▶ _The problem_
Could you print exactly the lines of the listing below, starting at the line that has "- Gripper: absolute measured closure" and ending at the line that has "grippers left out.", and only those lines?

▶ _Data for the task_
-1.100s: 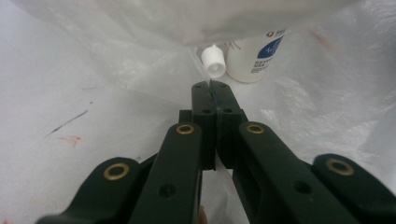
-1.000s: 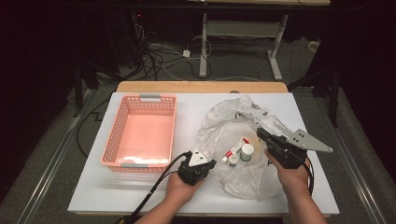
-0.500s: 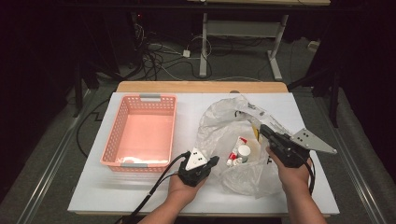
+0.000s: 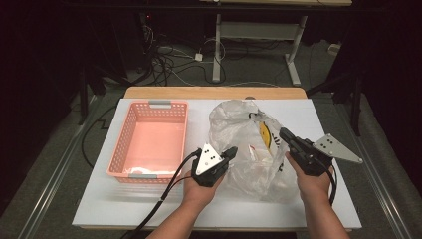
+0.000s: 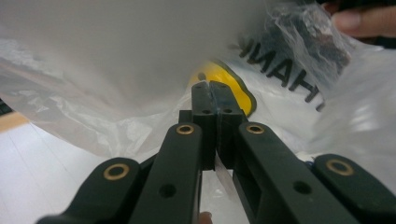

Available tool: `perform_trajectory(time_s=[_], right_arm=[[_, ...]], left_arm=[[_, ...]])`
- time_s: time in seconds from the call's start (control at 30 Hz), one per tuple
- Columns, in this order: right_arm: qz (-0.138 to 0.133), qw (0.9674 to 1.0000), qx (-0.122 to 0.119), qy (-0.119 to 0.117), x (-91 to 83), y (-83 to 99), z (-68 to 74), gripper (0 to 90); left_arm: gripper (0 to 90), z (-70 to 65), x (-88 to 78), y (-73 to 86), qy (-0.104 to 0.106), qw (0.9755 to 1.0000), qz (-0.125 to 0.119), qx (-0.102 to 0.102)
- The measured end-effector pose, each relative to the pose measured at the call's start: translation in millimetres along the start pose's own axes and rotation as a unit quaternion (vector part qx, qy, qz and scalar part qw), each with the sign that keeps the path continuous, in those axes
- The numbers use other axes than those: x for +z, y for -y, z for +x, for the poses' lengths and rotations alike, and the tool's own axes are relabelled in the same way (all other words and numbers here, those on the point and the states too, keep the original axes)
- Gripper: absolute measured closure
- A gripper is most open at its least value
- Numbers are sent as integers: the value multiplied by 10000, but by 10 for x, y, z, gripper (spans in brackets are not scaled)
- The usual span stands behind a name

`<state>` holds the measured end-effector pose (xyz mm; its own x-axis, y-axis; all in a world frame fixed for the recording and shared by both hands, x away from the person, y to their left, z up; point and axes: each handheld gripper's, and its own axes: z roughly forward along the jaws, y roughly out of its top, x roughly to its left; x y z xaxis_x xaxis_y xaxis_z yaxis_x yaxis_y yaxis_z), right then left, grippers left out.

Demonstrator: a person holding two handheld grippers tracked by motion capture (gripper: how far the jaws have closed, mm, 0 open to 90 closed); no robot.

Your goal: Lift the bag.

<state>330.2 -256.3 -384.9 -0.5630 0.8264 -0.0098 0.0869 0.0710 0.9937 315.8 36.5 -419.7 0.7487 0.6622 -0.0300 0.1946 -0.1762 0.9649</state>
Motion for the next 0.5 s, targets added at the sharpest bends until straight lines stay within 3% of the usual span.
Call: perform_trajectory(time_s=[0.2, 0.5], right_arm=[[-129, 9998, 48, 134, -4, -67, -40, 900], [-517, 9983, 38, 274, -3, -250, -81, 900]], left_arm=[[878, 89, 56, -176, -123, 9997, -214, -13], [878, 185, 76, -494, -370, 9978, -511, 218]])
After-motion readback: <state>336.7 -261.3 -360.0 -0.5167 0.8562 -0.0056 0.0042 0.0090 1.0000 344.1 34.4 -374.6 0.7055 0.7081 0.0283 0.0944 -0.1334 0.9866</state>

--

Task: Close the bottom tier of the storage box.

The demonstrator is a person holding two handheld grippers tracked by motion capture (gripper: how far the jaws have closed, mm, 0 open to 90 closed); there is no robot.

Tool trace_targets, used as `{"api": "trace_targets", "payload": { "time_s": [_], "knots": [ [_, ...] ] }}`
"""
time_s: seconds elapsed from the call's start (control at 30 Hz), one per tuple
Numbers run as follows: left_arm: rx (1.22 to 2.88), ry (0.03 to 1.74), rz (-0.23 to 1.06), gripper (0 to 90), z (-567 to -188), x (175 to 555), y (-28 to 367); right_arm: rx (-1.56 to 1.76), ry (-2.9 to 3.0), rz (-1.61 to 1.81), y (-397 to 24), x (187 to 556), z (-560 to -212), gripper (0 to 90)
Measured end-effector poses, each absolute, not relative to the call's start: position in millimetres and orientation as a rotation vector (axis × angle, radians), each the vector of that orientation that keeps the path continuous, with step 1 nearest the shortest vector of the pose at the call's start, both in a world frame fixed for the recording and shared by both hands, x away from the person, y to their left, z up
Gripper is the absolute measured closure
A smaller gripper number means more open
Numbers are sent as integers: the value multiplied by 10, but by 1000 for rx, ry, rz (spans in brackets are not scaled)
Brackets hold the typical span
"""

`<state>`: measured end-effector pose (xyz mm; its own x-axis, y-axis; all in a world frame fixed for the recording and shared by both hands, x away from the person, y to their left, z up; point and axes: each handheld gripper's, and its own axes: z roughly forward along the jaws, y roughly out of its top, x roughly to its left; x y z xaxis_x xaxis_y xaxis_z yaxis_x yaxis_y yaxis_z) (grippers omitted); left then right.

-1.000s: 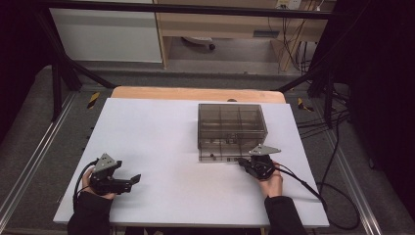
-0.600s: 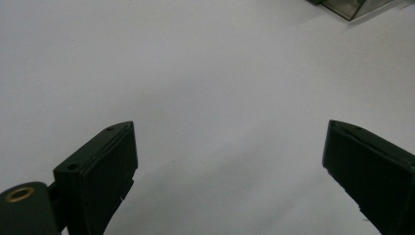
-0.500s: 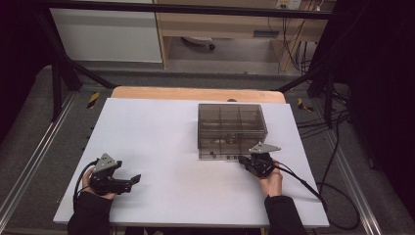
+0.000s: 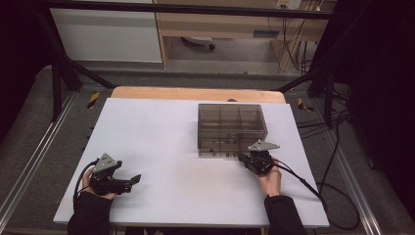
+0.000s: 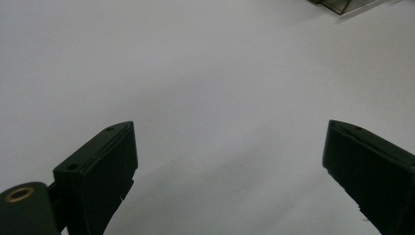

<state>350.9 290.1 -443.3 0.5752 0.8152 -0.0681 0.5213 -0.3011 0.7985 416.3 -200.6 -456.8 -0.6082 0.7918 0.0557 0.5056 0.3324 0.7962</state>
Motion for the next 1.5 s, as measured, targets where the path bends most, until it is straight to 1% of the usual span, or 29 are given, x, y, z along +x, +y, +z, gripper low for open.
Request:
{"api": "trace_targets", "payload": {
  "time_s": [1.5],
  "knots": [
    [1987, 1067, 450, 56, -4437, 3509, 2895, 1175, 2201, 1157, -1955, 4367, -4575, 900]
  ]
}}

▶ _Expected output_
- Gripper: absolute measured closure
- A gripper is most open at its least value
- Numbers are sent as integers: the value multiplied by 10000, but by 10 for x, y, z, gripper (spans in brackets are not scaled)
- The usual span stands behind a name

`<state>` holds the measured end-effector pose (xyz mm; its own x-axis, y-axis; all in a world frame fixed for the recording and shared by both hands, x away from the person, y to their left, z up; point and axes: each handheld gripper's, and its own axes: z roughly forward along the jaws, y roughly out of its top, x roughly to its left; x y z xaxis_x xaxis_y xaxis_z yaxis_x yaxis_y yaxis_z), right then left, grippers left out.

The reply is now complete.